The book starts out with a first person narrative by a 17-year old girl named Tina who lives in a gang-wracked Los Angeles in 1987. But something is a bit askew in this LA. Tina is an orphan protected by her dead brother’s gang, and she can feel other people’s emotions, although she won’t tell them for fear of being thought crazy. Walking home (a dangerous no-no) from her job as a waitress, she meets a 6'4" guy with goldish looking skin and purple hair dressed in black leathers. Somehow, for some reason they click, and when she is accosted by a rival gang boss, the stranger — Althor — tosses the bad guys around like ten-pins.

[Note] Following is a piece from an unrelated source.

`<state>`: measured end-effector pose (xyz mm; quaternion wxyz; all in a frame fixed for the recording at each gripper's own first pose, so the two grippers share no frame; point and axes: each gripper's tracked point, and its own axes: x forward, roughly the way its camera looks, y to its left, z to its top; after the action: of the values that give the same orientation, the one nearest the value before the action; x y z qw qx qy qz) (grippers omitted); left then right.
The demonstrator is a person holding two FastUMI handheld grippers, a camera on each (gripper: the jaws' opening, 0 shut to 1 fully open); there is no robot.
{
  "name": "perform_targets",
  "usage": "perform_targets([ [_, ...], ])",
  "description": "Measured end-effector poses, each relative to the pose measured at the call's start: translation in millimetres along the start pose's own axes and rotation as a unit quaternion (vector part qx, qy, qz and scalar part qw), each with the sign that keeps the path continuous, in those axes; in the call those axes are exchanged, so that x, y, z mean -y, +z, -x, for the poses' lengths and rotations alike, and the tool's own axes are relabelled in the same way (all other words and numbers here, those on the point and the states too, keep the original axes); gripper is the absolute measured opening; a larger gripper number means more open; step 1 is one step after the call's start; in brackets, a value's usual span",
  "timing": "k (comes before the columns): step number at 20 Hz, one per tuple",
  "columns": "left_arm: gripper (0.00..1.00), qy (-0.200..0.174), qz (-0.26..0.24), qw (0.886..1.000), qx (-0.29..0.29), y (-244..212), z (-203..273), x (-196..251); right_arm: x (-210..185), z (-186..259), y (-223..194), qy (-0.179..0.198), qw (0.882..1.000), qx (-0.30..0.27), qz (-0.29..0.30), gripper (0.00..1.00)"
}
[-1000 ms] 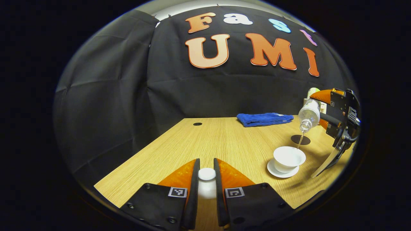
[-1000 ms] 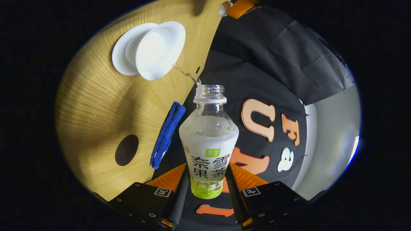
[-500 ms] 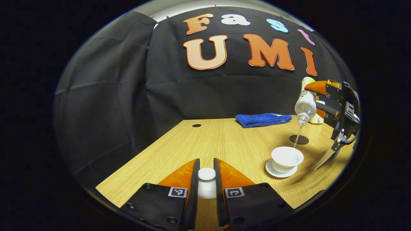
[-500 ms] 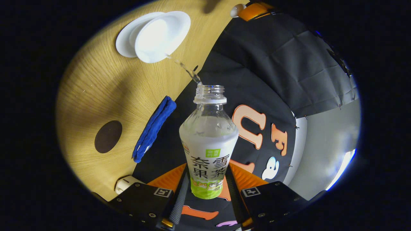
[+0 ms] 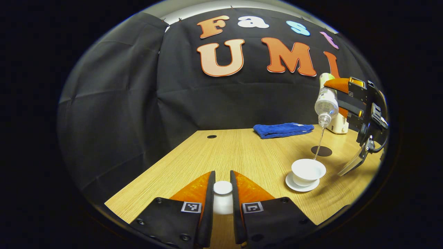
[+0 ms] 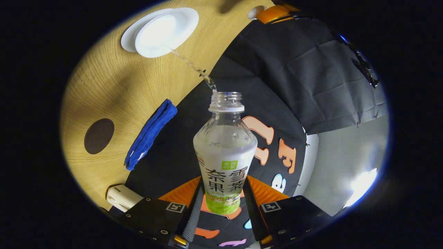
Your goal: Open the teacup lid with one hand, grasp the water bottle and pour water into the teacup with the other hand; after pouring, place the water bottle on the coaster and then close the teacup lid.
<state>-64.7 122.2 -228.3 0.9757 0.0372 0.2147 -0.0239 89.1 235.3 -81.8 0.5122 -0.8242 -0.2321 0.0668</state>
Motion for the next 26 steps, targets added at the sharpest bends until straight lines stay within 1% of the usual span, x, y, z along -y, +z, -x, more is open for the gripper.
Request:
perform_targets([
  [3, 0.28, 0.0, 0.0, 1.0, 0.001, 1, 1, -1, -2, 2, 5, -0.004, 1.0, 0.008, 0.011, 0.64],
  [9, 0.29, -0.002, -0.003, 1.0, 0.0, -1, 0, 0, -7, 4, 19, -0.003, 0.999, 0.03, 0.014, 0.64],
  [10, 0.28, -0.003, -0.004, 1.0, 0.0, -1, 0, 1, -8, 5, 20, -0.001, 0.999, 0.034, 0.014, 0.64],
  [13, 0.29, -0.003, -0.007, 1.0, 0.003, 1, 1, 0, -13, 14, 35, 0.004, 0.999, 0.045, 0.014, 0.64],
  [16, 0.29, -0.003, -0.007, 1.0, 0.003, 1, 1, 0, -19, 12, 42, 0.01, 0.998, 0.053, 0.013, 0.64],
  [22, 0.29, 0.008, -0.005, 1.0, 0.013, 7, 0, -5, -34, 20, 51, 0.036, 0.998, 0.059, -0.015, 0.64],
  [25, 0.27, 0.006, -0.004, 1.0, 0.017, 12, 0, -2, -44, 27, 59, 0.058, 0.995, 0.06, -0.047, 0.65],
  [26, 0.29, 0.005, -0.004, 1.0, 0.018, 13, 0, -1, -49, 27, 61, 0.07, 0.994, 0.06, -0.065, 0.65],
])
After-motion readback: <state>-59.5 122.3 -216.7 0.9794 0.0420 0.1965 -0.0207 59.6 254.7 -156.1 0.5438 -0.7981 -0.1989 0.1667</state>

Althor is a stranded spaceman, a Jagernaut. He was supposed to be in Washington D.C. at a Presidential celebration in honor of his mother. Way in the future. Then we find that Tina lives in “the Federated States of America” whups. For some reason she can’t determine, she gives her virginity to Althor (there are several steamy sex scenes in this book, which was a bit of a surprise).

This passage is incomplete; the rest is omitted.